AfterSchoolWorry · 27/04/2019 16:06

You need to speak to mil and explain to her.

Ratatatouille · 27/04/2019 16:08

And anyway, anorexia aside, joking about someone having a "big fat bottom" is just fucking shitty. It's not funny or witty in the slightest and has so much potential to humiliate, embarrass, offend or otherwise hurt the person on the receiving end.

MorningRichie · 27/04/2019 16:08

The evil, vindictive cow should never be allowed to darken your doors again. What a horrific thing to say to a young woman with those issues.
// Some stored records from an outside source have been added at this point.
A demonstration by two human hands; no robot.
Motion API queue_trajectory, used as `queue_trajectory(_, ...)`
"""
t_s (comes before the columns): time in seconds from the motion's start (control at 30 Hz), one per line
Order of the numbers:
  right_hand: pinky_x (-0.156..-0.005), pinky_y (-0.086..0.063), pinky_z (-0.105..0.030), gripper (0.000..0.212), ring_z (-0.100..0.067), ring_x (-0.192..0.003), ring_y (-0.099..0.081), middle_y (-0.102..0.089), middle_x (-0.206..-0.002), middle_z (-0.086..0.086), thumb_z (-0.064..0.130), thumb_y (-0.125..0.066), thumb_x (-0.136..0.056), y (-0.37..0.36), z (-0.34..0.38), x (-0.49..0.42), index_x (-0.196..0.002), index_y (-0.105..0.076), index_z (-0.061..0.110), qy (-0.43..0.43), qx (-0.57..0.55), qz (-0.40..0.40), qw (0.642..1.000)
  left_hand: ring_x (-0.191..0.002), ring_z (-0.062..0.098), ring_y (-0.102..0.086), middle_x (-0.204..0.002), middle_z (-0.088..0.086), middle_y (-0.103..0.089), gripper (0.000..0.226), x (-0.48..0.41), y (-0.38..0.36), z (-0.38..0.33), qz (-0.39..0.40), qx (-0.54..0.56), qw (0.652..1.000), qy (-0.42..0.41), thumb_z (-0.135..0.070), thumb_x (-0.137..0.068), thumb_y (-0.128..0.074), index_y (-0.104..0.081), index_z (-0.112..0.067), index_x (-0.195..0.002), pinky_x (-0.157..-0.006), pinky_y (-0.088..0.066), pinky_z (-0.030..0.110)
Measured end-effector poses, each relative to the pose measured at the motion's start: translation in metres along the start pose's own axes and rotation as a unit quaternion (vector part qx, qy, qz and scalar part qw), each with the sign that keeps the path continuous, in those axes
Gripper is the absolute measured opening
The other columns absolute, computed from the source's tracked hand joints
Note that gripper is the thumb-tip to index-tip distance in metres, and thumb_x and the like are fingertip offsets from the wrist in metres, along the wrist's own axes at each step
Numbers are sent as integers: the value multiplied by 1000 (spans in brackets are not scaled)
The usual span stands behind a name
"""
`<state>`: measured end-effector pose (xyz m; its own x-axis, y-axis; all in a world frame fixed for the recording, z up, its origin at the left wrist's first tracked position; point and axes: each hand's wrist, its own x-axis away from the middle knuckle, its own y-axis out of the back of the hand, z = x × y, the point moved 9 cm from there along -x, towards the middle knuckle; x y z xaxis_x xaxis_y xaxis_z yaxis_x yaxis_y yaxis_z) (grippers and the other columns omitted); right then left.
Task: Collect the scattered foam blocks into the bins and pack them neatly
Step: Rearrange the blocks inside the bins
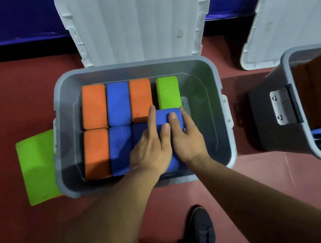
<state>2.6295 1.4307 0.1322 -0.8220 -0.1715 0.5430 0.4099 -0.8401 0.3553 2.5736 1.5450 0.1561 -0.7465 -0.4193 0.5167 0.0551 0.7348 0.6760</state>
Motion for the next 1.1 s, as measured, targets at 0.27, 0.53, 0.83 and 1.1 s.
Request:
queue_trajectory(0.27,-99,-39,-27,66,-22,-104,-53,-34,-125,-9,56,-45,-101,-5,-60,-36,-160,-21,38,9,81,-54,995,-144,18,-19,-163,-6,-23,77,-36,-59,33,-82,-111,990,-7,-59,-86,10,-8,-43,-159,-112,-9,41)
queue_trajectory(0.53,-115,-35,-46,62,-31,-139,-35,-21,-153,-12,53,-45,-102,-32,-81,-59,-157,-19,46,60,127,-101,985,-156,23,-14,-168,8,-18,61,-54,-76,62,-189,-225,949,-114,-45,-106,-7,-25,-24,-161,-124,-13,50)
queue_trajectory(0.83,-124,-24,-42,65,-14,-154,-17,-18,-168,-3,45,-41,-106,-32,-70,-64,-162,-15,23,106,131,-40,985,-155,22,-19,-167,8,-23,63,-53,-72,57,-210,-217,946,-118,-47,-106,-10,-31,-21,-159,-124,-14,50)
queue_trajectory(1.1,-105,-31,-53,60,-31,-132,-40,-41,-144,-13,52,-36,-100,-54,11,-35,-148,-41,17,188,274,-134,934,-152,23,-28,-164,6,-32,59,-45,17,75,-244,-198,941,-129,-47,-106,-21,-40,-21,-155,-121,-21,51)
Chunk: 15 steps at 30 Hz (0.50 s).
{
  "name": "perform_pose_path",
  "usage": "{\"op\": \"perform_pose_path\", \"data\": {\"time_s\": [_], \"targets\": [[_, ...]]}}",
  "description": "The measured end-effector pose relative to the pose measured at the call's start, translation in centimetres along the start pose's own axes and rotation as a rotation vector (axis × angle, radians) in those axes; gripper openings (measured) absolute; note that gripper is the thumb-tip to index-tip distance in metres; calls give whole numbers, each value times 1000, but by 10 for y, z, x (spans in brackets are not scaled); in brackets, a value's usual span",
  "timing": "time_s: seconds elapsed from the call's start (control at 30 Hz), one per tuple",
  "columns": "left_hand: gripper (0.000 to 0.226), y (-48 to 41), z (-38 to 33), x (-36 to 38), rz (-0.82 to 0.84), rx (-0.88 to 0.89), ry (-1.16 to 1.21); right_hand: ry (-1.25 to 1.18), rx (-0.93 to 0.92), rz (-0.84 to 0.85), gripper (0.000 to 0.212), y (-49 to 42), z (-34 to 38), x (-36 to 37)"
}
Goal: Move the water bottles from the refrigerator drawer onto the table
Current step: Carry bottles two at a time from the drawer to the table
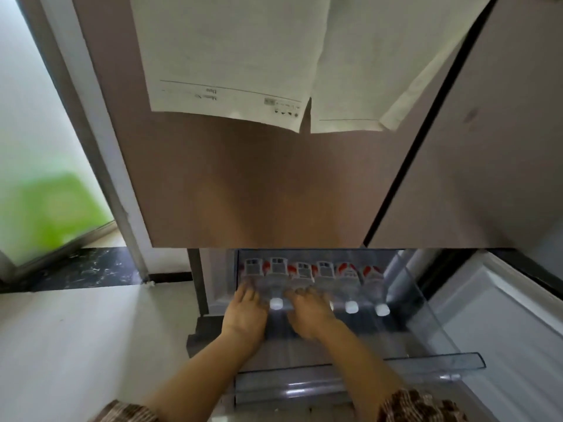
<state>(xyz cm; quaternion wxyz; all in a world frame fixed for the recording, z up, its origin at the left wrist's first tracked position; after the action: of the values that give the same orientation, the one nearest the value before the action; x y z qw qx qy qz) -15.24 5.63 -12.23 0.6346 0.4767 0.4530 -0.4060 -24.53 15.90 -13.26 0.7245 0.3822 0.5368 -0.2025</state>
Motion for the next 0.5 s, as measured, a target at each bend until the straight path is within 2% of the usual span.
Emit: {"op": "perform_pose_path", "data": {"time_s": [0.13,0.3,0.5], "targets": [[67,-30,-11,14,92,-74,-115,62,-153,38,54,-25,-16,10],[70,-52,-16,27,182,-142,-251,69,-277,21,77,-46,-19,22],[69,-65,-11,48,214,-210,-322,88,-318,61,69,-53,-16,21]]}}
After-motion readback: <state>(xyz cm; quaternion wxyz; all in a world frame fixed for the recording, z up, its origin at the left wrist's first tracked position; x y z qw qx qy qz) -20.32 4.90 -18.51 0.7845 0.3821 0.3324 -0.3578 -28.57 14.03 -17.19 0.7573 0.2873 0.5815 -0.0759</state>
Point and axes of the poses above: each hand's wrist, its own y-axis away from the middle knuckle, its own x-axis out of the palm, z = x × y, the point moved 2 cm from there along -y, towards the middle knuckle, and after that the axes turned 1 degree about x, right-handed, at the moved point
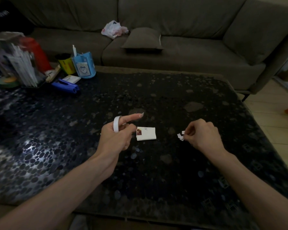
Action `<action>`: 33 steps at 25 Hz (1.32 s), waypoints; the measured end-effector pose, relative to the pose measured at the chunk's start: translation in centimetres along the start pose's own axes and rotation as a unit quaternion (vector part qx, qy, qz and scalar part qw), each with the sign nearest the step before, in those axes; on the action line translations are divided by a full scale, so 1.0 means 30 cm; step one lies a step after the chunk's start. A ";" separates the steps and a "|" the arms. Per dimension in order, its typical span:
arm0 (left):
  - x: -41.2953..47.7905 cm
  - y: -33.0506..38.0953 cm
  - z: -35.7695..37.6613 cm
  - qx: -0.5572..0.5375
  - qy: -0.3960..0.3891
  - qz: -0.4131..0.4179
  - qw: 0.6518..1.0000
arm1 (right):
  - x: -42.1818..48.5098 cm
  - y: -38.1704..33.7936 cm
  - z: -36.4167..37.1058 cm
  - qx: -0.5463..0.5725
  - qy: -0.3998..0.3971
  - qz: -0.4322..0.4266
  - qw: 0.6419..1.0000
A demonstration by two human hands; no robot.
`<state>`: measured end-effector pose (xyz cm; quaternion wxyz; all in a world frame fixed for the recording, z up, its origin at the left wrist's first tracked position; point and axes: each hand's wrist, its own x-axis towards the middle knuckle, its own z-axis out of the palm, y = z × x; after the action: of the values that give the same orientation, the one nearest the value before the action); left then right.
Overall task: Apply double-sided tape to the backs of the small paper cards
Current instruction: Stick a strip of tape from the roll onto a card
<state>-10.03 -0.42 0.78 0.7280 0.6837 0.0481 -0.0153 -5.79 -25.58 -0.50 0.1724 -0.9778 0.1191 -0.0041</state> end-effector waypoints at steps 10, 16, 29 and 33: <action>-0.001 0.001 -0.063 0.013 0.006 -0.010 1.000 | -0.026 -0.210 0.159 -0.051 -0.047 -0.289 0.955; 0.002 0.007 -0.097 0.007 0.022 -0.003 1.000 | -0.054 -0.190 0.202 -0.144 0.026 -0.388 0.910; -0.008 0.023 -0.116 0.003 0.029 0.001 1.000 | -0.067 -0.220 0.165 -0.034 0.025 -0.338 0.940; -0.001 0.015 -0.120 0.007 0.031 -0.001 1.000 | -0.117 -0.197 0.113 -0.024 0.061 -0.375 0.925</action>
<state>-10.18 3.19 1.02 0.7212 0.6891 0.0708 0.0049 -7.65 -18.21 -1.57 0.1273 -0.9528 -0.2457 -0.1251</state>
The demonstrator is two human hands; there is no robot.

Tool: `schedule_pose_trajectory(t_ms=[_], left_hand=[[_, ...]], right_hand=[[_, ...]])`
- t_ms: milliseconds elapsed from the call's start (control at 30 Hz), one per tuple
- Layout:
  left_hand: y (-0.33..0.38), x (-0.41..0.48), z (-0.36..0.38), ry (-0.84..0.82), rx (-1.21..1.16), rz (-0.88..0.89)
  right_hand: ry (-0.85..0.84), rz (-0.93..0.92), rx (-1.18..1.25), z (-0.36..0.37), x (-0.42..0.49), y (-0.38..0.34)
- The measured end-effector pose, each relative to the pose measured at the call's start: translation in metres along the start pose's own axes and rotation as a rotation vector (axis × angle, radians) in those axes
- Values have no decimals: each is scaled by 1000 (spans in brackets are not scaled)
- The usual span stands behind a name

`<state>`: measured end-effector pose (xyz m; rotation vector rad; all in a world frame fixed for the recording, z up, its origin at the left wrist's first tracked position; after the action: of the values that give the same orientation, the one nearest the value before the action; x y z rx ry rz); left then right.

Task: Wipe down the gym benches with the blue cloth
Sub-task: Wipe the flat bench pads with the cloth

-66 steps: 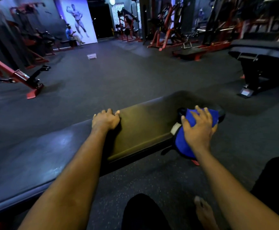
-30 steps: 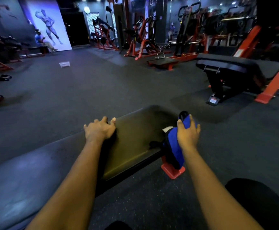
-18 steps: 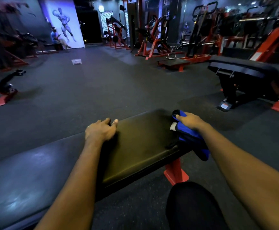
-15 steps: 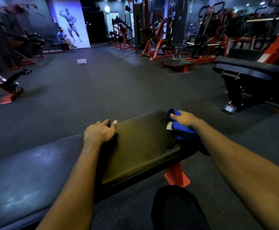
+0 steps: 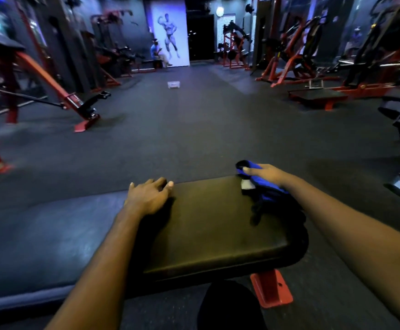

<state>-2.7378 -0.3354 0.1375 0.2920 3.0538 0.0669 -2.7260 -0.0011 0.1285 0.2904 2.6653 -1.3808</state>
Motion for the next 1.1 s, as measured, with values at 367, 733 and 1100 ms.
schedule_pose_trajectory(t_ms=[367,733,1100], left_hand=[[-65,-73,-15,325,-108,-200],[-140,-132,-22,463,-172,-443],[-213,-191,-10,620,-276,-614]], right_hand=[[-243,-203,-712,129,31,-126],[-310,-84,-680,120,55,-106],[-384,-512,-659,292,19,-239]])
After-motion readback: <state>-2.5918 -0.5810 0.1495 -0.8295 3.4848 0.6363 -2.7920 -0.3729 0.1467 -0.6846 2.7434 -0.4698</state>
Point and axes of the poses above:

WhereYouLeftIt · 27/04/2019 16:08

"I am so irrationally angry! MIL has no idea what she has done and I want to tell her how insensitive she was but DH says it's DD who has an issue and we can't expect the world to pander to her. "

Your anger is rational.

I think you should tell MIL the results of her thoughtless remark, otherwise how will she know not to do it again?

As for your DH - wow. You're not expecting the world to pander to her, you're expecting family to be thoughtful and supportive. And as for ^"it's DD who has an issue", well that issue didn't come from nowhere, did it? He needs to give his head a wobble. Ask him this - if someone other than his mum had done this, would he be saying that? He should be prioritising his daughter's health over PANDERing to his mum.

Veterinari · 27/04/2019 16:09

Not telling someone that they have a ‘fat bottom’ is not ‘pandering’ it’s basic fucking human decency - even without the ED context. With that context MIL’s comment is not simply rude, it’s irresponsible and cruel.

You need to spell out the implications of her comment to DD and your idiot husband needs to stop fucking pandering to his mother and protect his daughter’s health and welfare

Alsohuman · 27/04/2019 16:10

Your anger is anything but irrational. I’m angry on your daughter’s behalf and it’s a toss up whether I’m more angry with your MiL or your husband.

And I loathe the word pander with a passion!